> **Activity**
Where a line below holds the string "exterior", that line goes into the answer.

> **Records to process**
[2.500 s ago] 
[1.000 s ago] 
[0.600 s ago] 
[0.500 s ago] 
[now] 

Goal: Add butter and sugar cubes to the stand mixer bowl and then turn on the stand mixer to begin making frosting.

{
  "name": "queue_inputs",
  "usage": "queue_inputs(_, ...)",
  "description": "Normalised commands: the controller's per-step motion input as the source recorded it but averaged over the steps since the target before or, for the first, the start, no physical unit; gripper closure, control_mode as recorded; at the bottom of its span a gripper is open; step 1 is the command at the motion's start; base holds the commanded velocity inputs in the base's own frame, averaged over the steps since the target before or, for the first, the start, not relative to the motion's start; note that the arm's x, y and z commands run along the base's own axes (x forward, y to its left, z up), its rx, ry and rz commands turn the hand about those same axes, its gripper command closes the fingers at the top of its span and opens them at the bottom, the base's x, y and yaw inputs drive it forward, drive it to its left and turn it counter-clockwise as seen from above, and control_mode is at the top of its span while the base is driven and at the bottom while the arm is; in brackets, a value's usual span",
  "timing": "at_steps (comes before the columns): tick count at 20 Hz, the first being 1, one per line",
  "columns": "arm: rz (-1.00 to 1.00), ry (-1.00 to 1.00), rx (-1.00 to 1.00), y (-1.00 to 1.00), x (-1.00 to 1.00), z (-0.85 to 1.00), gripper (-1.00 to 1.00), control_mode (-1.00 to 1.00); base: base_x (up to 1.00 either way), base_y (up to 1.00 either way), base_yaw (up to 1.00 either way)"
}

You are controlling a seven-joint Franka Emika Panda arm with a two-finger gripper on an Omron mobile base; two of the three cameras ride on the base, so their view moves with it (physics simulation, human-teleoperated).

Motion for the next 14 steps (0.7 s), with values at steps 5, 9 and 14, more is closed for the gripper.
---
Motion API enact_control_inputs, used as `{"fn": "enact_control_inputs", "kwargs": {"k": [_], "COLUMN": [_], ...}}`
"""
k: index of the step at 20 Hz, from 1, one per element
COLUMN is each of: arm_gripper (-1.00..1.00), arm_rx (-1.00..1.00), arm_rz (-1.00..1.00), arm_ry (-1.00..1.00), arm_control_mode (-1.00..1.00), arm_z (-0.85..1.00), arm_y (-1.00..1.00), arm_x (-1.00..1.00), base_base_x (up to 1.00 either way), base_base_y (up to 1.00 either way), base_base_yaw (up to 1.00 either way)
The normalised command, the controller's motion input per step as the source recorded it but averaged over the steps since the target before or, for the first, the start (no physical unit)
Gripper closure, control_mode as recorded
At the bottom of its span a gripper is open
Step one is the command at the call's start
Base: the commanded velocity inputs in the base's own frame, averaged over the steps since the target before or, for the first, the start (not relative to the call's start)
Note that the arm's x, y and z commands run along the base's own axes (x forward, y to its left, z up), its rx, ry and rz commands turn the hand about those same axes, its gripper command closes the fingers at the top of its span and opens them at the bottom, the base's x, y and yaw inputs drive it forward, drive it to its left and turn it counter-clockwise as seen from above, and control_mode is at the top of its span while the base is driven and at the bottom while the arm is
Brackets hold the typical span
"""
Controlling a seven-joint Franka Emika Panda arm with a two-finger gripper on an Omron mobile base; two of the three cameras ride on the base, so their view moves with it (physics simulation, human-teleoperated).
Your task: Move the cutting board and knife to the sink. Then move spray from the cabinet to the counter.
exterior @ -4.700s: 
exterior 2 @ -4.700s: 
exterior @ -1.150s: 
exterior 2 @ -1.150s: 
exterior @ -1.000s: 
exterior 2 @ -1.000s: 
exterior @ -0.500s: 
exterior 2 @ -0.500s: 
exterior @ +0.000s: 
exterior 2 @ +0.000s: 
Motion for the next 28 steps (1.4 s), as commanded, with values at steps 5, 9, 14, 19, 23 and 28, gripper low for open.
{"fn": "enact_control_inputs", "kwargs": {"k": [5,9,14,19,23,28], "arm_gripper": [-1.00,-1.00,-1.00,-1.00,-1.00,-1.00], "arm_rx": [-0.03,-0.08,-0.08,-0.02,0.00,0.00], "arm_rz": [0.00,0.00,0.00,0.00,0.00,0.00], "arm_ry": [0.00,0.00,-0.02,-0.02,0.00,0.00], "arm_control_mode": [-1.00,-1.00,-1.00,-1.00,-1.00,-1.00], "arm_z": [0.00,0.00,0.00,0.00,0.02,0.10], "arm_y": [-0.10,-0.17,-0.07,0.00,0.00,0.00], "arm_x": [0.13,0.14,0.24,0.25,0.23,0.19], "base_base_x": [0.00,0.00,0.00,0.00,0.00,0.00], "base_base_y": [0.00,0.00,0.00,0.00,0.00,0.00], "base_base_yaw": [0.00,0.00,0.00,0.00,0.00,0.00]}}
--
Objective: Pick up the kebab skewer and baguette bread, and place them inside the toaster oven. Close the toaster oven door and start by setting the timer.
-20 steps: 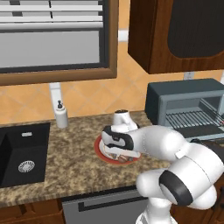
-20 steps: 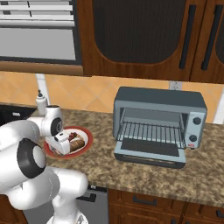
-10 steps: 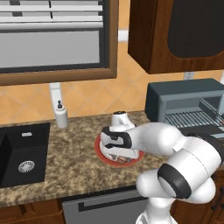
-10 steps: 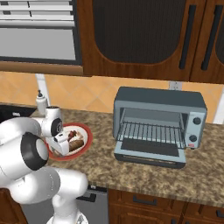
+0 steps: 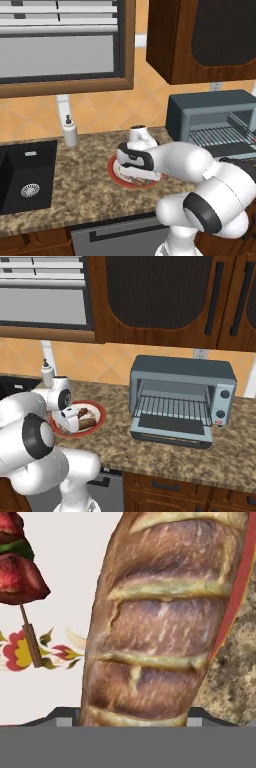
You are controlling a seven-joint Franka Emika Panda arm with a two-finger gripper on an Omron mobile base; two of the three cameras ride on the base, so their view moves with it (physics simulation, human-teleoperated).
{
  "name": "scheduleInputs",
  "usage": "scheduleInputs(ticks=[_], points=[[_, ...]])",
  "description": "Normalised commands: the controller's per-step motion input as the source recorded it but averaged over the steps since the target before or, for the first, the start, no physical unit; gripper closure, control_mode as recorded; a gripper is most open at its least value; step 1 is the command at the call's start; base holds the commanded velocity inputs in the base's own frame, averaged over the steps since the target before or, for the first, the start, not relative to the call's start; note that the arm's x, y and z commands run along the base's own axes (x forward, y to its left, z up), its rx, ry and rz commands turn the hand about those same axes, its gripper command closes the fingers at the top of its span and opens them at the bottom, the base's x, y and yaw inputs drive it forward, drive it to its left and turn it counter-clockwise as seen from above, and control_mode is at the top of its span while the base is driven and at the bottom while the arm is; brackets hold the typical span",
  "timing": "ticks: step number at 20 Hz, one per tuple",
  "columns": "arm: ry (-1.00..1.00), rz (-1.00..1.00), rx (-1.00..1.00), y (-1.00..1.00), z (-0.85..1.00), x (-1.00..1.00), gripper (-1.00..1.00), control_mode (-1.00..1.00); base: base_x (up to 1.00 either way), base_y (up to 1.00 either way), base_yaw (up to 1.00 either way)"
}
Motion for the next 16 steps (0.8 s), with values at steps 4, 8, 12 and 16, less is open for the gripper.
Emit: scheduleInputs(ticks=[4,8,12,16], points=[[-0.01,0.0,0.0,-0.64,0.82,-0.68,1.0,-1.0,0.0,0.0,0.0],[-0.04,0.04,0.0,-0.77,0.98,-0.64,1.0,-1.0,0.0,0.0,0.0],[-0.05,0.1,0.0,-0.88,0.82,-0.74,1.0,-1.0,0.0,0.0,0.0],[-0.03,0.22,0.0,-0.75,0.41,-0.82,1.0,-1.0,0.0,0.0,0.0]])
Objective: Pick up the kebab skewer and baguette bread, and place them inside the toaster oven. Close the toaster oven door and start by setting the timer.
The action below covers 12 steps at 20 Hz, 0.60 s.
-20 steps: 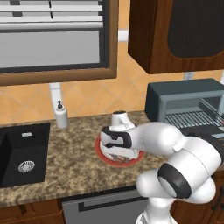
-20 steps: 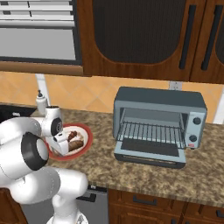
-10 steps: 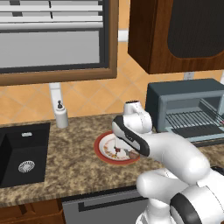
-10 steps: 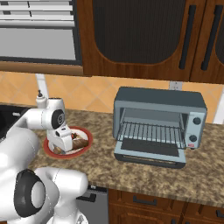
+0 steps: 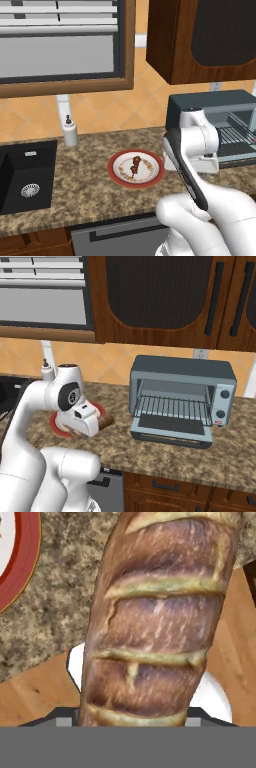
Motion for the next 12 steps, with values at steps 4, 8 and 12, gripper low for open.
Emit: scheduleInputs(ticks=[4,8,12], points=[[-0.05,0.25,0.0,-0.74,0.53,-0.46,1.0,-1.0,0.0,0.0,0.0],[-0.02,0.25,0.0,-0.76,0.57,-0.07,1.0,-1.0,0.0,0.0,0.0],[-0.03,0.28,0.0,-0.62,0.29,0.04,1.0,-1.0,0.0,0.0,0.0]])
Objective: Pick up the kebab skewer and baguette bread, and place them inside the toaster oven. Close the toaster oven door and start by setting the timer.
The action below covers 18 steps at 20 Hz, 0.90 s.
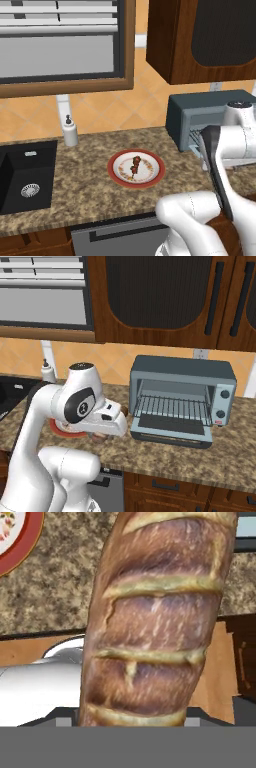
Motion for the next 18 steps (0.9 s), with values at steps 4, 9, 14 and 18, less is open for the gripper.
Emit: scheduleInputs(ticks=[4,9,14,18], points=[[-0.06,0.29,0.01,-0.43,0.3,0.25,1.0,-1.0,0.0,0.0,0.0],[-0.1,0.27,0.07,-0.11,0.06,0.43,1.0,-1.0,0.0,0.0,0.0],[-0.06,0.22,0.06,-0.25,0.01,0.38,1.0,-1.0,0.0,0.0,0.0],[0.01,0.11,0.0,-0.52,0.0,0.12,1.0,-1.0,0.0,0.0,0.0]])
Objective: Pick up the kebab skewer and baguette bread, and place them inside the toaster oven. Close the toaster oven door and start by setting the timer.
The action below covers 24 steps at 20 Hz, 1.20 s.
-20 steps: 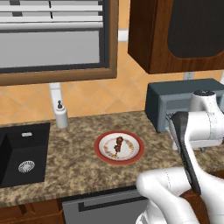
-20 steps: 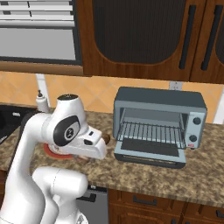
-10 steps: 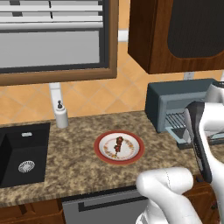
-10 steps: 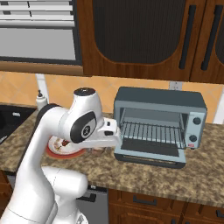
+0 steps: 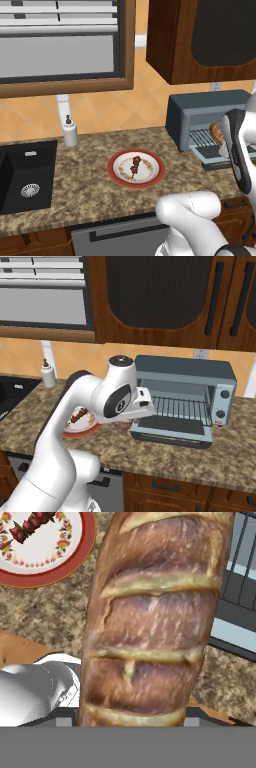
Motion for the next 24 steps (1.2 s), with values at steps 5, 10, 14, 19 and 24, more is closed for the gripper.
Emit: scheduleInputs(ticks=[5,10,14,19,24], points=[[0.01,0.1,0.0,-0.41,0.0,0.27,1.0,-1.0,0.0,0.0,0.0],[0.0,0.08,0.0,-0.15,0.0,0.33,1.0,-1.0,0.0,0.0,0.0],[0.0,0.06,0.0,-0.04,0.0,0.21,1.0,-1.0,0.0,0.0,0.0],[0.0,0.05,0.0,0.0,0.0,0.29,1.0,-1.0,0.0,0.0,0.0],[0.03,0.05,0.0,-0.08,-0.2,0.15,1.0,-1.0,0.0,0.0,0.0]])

> **Output for this exercise**
exterior @ -4.700s: 
exterior 2 @ -4.700s: 
exterior @ -1.150s: 
exterior 2 @ -1.150s: 
exterior @ -1.000s: 
exterior 2 @ -1.000s: 
exterior @ -0.500s: 
exterior 2 @ -0.500s: 
exterior @ +0.000s: 
exterior 2 @ +0.000s: 

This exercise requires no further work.